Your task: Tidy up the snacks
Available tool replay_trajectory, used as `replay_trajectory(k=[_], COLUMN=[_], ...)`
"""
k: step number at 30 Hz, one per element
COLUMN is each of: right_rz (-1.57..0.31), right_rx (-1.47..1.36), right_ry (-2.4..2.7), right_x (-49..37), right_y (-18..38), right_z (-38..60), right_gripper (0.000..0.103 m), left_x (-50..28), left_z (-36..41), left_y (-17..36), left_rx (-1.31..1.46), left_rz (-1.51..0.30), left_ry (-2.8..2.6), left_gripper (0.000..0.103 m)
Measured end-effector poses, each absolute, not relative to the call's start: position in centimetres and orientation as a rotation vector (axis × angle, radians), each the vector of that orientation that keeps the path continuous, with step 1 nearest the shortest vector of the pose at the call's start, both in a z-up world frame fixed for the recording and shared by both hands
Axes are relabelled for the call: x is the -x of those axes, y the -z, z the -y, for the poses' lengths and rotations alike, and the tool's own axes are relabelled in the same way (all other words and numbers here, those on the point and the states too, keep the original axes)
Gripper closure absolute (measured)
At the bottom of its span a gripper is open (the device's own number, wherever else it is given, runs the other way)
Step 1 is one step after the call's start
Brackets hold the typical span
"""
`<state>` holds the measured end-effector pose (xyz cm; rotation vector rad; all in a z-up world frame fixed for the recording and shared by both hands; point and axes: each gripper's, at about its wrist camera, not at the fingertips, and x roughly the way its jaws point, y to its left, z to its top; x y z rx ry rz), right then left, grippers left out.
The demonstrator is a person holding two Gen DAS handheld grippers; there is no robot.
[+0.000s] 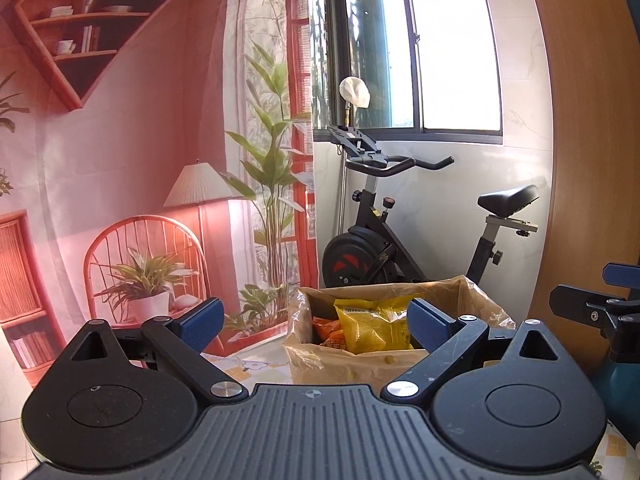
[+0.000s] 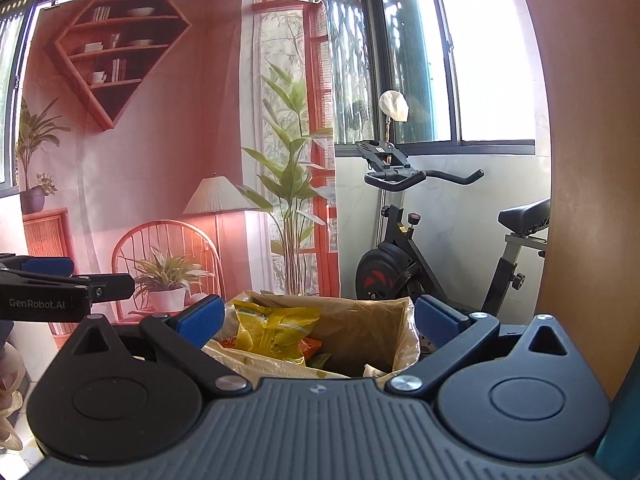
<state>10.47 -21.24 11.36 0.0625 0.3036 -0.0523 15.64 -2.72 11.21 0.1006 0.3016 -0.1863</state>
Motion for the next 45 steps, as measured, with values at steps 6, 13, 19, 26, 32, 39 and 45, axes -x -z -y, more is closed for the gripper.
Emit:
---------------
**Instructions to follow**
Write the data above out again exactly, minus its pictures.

**Written solution**
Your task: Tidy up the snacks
Available tool replay_trajectory, used as `replay_trajectory(k=[_], COLUMN=[_], ...)`
"""
k: step number at 30 Hz, one per element
COLUMN is each of: right_rz (-1.57..0.31), right_rx (-1.47..1.36), right_ry (-2.4..2.7), right_x (-49..37), right_y (-18..38), right_z (-38..60), right_gripper (0.000..0.103 m), left_x (-50..28), left_z (-36..41), left_y (-17..36), left_rx (-1.31..1.46), left_rz (-1.51..0.30), left_ry (-2.8..2.6), left_gripper (0.000..0.103 m)
Measured end-effector poses, each absolute, not relative to the call's start: position in centimetres and orientation as a rotation vector (axis × angle, radians), each the vector of that orientation that keeps the path continuous, with step 1 nearest the shortest vector of the pose at the call's start, both in a z-up world frame fixed for the recording and shared by both hands
Axes are relabelled for the call: x is the -x of those axes, y the -z, z the -y, for the poses' lengths and rotations alike, and the tool's own axes are relabelled in the same way (all other words and numbers here, those on the point and the states too, keep the original axes)
Gripper closure absolute (measured)
At the bottom of its span a gripper is open (the device's own number, wherever else it is given, runs the other way)
Step 1 is one step after the call's start
Brackets hold the typical span
"""
`<state>` holds the measured end-effector pose (xyz cm; rotation vector rad; all in a z-up world frame fixed for the recording and shared by both hands; point and axes: each gripper's, at about its wrist camera, not at the fingertips, and x roughly the way its jaws point, y to its left, z to its top; x y z rx ry rz), right then left, grippers left out.
The demonstrator is a person holding two Gen DAS handheld grippers; there is no robot.
[+0.000s] 
[+0.000s] 
<state>10.47 -21.24 11.36 0.0625 0.3036 -0.0523 15.64 -2.72 11.21 0.1006 0.3016 -0.1863</state>
Motion for the next 45 steps, as measured, with values at steps 6, 13, 19, 26, 32, 39 and 45, axes -x -z -y, more is closed for the gripper.
Emit:

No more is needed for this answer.